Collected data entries
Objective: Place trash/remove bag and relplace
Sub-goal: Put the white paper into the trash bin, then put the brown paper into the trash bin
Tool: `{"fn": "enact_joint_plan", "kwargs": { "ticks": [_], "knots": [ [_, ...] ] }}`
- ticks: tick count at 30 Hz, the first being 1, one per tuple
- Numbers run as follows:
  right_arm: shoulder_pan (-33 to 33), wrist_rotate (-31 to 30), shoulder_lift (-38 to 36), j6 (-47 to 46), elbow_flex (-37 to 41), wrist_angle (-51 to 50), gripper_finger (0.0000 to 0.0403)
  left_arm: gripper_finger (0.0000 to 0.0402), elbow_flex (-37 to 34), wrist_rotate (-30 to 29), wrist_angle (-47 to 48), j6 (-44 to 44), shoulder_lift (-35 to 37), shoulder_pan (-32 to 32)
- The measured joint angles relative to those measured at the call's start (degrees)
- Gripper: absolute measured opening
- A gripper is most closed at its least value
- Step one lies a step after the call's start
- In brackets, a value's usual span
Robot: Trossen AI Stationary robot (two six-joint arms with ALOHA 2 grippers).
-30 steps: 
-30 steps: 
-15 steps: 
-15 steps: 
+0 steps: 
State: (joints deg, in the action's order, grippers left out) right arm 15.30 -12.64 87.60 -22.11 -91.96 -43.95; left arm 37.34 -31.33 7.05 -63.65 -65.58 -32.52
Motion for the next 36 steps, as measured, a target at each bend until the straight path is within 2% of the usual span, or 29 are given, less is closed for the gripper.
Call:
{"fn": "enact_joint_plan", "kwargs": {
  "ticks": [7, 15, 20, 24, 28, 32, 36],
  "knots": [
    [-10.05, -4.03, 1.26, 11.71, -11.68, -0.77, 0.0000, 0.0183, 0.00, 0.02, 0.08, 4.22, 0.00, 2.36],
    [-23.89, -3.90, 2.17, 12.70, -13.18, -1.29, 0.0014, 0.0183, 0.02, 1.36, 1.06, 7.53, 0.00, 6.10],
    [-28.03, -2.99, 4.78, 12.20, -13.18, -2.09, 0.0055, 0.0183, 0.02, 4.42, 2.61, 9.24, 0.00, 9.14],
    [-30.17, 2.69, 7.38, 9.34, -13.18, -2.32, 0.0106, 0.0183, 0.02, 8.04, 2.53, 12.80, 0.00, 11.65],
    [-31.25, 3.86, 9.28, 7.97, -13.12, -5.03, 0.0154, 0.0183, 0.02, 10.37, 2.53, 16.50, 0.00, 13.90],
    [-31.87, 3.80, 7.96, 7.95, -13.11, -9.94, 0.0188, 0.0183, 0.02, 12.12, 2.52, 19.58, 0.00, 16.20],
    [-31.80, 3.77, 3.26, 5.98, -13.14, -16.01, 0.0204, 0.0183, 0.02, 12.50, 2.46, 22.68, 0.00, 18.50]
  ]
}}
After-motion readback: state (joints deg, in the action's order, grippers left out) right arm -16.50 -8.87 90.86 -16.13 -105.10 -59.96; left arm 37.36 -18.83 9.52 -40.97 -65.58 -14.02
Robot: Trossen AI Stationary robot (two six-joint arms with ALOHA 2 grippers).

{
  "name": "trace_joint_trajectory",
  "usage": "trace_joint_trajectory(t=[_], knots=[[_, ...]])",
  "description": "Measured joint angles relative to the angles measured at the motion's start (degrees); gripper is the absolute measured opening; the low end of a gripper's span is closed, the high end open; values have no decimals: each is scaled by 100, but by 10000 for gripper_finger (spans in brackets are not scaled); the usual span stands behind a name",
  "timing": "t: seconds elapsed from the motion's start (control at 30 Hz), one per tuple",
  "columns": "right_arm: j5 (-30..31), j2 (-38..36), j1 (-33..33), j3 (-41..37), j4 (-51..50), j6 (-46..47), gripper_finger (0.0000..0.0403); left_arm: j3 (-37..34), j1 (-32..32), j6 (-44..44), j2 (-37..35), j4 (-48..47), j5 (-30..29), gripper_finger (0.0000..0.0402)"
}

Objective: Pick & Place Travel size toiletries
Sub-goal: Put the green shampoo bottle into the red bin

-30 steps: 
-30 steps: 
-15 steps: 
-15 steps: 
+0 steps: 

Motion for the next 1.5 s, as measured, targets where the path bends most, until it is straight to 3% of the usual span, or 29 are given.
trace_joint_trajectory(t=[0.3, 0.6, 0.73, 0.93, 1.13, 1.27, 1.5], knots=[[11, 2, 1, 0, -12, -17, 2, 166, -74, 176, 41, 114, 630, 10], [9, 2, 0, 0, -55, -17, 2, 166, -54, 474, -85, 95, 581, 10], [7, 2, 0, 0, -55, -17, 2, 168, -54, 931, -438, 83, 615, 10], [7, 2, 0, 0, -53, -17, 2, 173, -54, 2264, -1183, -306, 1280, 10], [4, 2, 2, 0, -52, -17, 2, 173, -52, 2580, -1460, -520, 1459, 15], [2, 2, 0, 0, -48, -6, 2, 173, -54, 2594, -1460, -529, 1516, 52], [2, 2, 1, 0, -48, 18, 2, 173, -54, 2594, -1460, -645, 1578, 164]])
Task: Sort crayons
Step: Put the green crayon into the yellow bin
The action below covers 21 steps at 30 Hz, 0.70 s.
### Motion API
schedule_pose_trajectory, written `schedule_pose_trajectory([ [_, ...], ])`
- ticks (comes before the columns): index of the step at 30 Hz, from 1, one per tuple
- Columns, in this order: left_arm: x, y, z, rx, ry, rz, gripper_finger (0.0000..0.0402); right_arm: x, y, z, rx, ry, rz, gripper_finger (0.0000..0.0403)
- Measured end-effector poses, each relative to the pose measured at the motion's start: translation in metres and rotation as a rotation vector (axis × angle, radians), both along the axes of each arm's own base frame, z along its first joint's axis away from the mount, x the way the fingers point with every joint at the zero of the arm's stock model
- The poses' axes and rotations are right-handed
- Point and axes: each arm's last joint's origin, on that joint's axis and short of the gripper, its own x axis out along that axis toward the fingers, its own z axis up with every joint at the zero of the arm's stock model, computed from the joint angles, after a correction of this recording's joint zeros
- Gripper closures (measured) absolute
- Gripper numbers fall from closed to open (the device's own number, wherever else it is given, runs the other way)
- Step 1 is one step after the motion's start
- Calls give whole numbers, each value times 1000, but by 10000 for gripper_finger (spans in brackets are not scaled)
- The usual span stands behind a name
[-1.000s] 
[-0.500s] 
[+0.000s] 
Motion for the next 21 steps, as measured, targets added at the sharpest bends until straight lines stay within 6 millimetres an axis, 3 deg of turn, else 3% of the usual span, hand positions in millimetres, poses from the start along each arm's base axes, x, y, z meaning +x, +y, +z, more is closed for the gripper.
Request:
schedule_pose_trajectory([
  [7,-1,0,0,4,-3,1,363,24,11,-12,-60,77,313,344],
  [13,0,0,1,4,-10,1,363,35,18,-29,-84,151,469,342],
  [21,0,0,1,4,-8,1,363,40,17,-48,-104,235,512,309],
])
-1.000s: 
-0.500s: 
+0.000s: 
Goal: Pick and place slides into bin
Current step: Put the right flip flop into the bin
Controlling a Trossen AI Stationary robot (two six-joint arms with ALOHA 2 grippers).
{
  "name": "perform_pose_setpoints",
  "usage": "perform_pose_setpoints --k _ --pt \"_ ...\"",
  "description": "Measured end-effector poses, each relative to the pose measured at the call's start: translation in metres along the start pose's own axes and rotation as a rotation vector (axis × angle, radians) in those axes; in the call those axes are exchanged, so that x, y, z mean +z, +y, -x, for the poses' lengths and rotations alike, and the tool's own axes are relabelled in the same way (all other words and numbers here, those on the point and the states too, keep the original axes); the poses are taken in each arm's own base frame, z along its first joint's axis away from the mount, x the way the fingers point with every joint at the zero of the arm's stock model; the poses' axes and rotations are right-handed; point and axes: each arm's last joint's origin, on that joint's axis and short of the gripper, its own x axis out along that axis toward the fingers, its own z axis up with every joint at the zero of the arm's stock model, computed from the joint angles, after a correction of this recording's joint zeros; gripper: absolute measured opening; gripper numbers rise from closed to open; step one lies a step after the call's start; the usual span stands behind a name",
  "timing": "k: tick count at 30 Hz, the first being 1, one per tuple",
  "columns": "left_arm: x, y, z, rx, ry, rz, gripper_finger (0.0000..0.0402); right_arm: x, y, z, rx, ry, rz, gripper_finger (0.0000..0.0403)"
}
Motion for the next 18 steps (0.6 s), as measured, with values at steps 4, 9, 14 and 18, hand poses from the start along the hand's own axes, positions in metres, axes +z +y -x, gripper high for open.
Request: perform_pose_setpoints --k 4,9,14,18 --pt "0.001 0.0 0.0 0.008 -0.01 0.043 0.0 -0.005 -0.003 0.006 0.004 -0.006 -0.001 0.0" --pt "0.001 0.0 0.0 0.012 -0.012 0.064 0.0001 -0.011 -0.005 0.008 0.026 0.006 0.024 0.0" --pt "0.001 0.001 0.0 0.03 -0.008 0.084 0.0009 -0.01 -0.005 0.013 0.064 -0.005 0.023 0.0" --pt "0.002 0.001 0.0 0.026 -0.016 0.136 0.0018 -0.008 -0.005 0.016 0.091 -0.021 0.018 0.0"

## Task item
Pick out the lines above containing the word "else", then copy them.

## Expected answer
- Gripper numbers fall from closed to open (the device's own number, wherever else it is given, runs the other way)
Motion for the next 21 steps, as measured, targets added at the sharpest bends until straight lines stay within 6 millimetres an axis, 3 deg of turn, else 3% of the usual span, hand positions in millimetres, poses from the start along each arm's base axes, x, y, z meaning +x, +y, +z, more is closed for the gripper.

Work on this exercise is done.